Samsung Expands PIM Ambitions

Article By : Gary Hilson

Samsung will bring HBM-PIM memory technology to more use cases, including power-hungry artificial intelligence and machine learning applications.

Samsung Electronics Co., Ltd. announced another step in making processing-in-memory (PIM) technology more mainstream. The first successful integration of its PIM-enabled High Bandwidth Memory (HBM-PIM) into a commercialized accelerator system is part of a vision for incorporating PIM technologies into other memory types.

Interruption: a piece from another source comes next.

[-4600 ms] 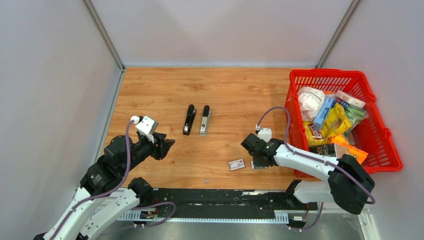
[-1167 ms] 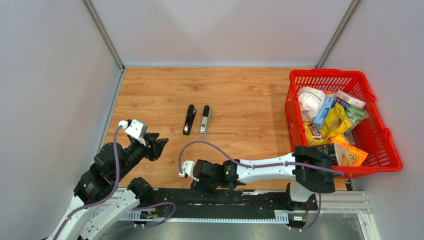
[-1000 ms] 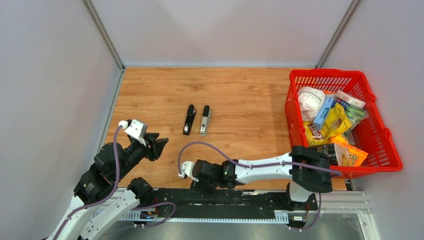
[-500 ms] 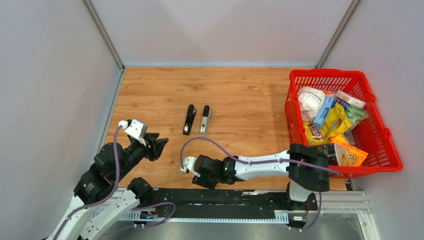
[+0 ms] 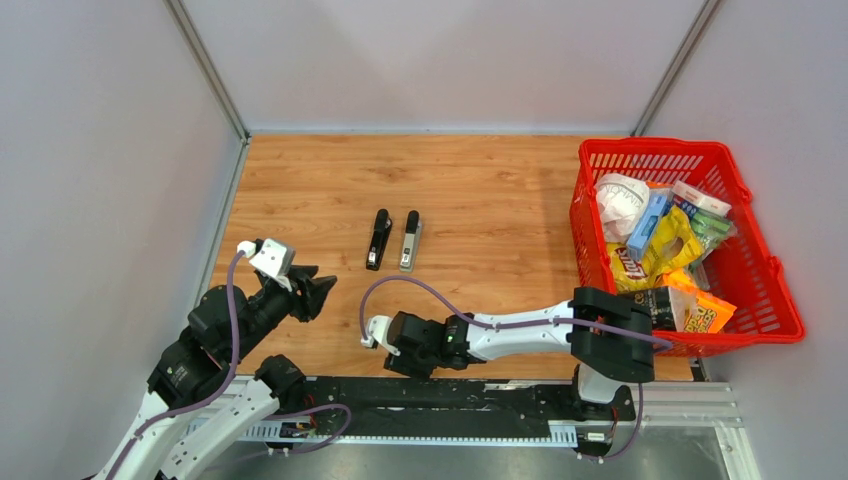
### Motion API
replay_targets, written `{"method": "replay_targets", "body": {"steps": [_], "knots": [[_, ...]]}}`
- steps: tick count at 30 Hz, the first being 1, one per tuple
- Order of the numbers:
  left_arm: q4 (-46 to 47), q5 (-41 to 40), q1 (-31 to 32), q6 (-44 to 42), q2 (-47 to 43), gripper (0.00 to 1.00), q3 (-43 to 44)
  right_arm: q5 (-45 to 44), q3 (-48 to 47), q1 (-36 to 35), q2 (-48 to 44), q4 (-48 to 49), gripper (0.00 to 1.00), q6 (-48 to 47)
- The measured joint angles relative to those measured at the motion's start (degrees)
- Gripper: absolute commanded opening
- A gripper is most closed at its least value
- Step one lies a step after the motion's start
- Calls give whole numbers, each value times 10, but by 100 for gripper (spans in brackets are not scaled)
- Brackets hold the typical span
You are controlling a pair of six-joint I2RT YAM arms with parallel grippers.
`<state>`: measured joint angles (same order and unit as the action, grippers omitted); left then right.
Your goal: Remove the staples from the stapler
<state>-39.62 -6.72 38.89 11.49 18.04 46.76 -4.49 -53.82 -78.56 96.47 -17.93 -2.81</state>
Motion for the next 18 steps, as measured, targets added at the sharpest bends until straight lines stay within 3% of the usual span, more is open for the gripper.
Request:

Building on the news earlier this year of its Aquabolt-XL, which incorporates the AI processing function into the company’s HBM2 Aquabolt, Samsung showcased its latest advancements with PIM technology at Hot Chips 33, including the testing of the HBM-PIM in the Xilinx Virtex Ultrascale+ (Alveo) AI accelerator, where it delivered an almost 2.5x system performance gain as well as more than a 60% cut in energy consumption.

In a pre-briefing roundtable for media and analysts, prior to the conference, Nam Sung Kim, senior vice president of Samsung’s memory business unit, outlined how the company sees the Aquabolt-XL with an HBM2-PIM being used for machine learning (ML) accelerators and other artificial intelligence (AI) applications. He said the rapidly growing memory bandwidth demand for emerging ML and AI applications has become more expensive and power-hungry due to various physical and thermal constraints. “Because of the limited number of PCB wires and the chip packages, along with the power and some constraints of those chip packages, it’s getting really hard and expensive to keep increasing the bandwidth.”

Nam Sung Kim

Kim said by bringing the processor closer to memory, PIM can improve performance and energy efficiency of memory-bound workloads. While PIM isn’t a new idea, a critical barrier to widespread industry adoption has been the necessary changes to the host processor and/or application code. The Aquabolt-XL aims to address those hurdles by being architected to be drop-in-replacement of HBM2 and fully compatible with JEDEC-compliant HBM2 memory controllers, and Samsung is offering a software solution so that no application source code changes are required if the code is based on TensorFlow, he said. “We have demonstrated that a commercial processor integrated with Aquabolt-XL can run on TensorFlow-based code without any change.”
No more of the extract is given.